In his papacy, Pope Francis is powerfully conveying important messages on governance to leaders and citizens of all persuasions, addressing poverty, inequality, and discrimination. In his special address to the United States Congress yesterday—a governance moment—the pope called for tolerance toward immigrants and people of all religious and ethnic backgrounds, and for the abolition of the death penalty. In his recent visit to South America, he spoke about the “gangrene of corruption” in development. He has also been trying to tackle mismanagement and corruption in the Vatican bureaucracy as well as the Vatican Bank. In his address to the United Nations this morning, the pope is emphasizing the importance of rule of law, justice, and addressing corruption, and the misuse of natural resources, which often leads to the exclusion of the poor and vulnerable.
The SDG governance moment
Later in the day, another important governance moment is upon us at the U.N.: the official launch of the Sustainable Development Goals (SDGs), the ambitious successor to the Millennium Development Goals (MDGs) of the past 15 years. To reach consensus and accommodate interests of so many stakeholder interests, the number of goals has increased from eight in the MDGs to 17 in the SDGs (and 169 targets)—even if this raises questions of focus, implementation, and unavoidable tradeoffs between some goals. Yet this time, one entire goal—number 16—is devoted to governance. In this way, the new SDGs explicitly recognize the importance of good governance and specifically aim at advances in democracy, shared prosperity, rule of law, peace, human rights, inclusion, and gender equality.
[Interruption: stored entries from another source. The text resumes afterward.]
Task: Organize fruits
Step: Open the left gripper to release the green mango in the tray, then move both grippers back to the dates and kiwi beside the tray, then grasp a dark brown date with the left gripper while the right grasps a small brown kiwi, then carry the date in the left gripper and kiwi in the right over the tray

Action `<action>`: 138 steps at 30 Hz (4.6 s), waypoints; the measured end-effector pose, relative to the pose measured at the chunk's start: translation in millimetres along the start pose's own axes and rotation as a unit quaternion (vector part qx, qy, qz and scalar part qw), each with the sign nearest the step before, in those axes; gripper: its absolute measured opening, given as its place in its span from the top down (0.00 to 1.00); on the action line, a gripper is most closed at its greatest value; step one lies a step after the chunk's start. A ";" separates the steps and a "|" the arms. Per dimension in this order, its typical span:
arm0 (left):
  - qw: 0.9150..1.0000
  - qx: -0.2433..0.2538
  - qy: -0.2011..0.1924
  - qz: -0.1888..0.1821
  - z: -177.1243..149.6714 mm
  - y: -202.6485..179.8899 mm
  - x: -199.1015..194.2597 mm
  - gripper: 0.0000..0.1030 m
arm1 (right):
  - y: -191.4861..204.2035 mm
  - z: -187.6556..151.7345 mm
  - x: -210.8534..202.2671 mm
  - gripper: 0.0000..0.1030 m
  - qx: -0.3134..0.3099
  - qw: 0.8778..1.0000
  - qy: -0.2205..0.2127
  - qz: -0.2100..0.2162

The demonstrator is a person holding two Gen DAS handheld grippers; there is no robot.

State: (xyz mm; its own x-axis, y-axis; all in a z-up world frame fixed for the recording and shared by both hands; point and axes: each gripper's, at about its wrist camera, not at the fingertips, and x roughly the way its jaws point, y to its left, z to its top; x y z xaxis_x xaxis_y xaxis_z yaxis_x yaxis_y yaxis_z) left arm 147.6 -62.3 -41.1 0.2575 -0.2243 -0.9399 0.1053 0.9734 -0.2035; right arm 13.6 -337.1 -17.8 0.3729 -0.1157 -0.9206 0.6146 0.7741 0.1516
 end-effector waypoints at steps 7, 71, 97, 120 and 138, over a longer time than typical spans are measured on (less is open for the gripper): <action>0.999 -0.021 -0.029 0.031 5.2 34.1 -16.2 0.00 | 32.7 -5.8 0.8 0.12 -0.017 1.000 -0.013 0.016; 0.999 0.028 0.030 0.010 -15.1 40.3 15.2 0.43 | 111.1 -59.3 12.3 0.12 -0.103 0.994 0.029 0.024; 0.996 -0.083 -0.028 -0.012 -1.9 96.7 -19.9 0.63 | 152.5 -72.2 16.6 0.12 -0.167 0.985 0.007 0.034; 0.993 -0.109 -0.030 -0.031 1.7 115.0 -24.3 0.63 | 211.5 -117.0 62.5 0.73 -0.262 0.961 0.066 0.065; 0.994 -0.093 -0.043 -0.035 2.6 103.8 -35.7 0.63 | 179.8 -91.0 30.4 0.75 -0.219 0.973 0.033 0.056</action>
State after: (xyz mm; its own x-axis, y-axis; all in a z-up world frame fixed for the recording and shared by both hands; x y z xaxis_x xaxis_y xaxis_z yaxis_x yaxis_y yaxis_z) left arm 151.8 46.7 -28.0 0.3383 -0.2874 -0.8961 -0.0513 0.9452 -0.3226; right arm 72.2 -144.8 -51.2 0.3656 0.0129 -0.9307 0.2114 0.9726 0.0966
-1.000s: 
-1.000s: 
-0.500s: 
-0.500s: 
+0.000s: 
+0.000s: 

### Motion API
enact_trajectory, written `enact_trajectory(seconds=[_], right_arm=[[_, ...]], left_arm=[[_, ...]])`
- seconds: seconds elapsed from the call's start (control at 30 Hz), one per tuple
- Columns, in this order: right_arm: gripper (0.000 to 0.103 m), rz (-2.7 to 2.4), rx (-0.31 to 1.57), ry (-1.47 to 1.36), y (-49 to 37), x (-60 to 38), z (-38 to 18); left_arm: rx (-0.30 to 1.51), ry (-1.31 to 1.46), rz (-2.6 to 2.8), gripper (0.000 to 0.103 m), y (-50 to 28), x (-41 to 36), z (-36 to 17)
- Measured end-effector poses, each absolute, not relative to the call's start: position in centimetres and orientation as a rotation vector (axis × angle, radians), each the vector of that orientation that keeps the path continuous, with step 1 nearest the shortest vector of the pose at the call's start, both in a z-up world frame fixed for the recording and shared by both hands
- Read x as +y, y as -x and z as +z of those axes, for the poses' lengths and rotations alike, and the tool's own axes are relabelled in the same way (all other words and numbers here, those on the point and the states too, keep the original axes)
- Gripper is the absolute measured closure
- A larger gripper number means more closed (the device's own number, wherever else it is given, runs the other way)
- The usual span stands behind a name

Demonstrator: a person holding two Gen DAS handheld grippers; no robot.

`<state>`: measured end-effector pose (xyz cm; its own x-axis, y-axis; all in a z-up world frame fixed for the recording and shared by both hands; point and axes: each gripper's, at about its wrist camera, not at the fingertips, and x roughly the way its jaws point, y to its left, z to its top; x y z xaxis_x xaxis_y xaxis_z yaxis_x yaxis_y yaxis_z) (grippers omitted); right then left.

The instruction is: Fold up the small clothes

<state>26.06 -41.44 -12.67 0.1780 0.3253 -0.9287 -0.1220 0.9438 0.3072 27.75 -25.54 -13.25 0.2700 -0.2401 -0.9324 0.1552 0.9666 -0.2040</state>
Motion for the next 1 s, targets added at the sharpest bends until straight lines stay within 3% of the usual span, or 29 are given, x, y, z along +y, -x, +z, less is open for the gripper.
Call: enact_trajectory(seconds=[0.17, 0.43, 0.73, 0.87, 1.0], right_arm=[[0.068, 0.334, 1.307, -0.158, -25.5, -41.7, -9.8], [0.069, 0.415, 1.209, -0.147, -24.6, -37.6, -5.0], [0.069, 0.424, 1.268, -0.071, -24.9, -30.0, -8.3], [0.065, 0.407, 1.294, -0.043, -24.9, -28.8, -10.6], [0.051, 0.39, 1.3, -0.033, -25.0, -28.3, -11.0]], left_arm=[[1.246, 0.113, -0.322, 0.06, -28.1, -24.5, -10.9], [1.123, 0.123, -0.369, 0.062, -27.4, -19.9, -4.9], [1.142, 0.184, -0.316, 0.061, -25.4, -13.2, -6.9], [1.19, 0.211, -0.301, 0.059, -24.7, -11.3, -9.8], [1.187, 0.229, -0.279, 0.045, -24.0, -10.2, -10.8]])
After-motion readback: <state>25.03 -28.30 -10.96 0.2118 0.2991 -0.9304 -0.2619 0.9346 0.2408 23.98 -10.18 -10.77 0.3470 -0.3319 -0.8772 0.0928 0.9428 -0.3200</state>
Much has been made about the success of the original MDGs, particularly advances in poverty alleviation in many countries. Less has been said about the many countries that fell short and the extent to which these shortfalls were related to poor governance—a topic we wrote about here some time ago.
Thus, the new governance goal is an important step forward. It is important, though, that governance is not treated in isolation: Governance performance will be a key determinant of progress on virtually all other SDGs. Success will ultimately rest with what kind of resolute and inclusive (rather than “top-down”) implementation takes place regarding improvements on a wide range of governance dimensions.
Data matters for good governance
For implementation progress, data will be key. This isn’t limited to monitoring: Data will be important for evidence-based decision-making. This point takes us to another governance moment today (even if admittedly less momentous): The release of updated Worldwide Governance Indicators (WGI), part of a research project my former World Bank colleague Aart Kraay and I initiated in the late 1990s.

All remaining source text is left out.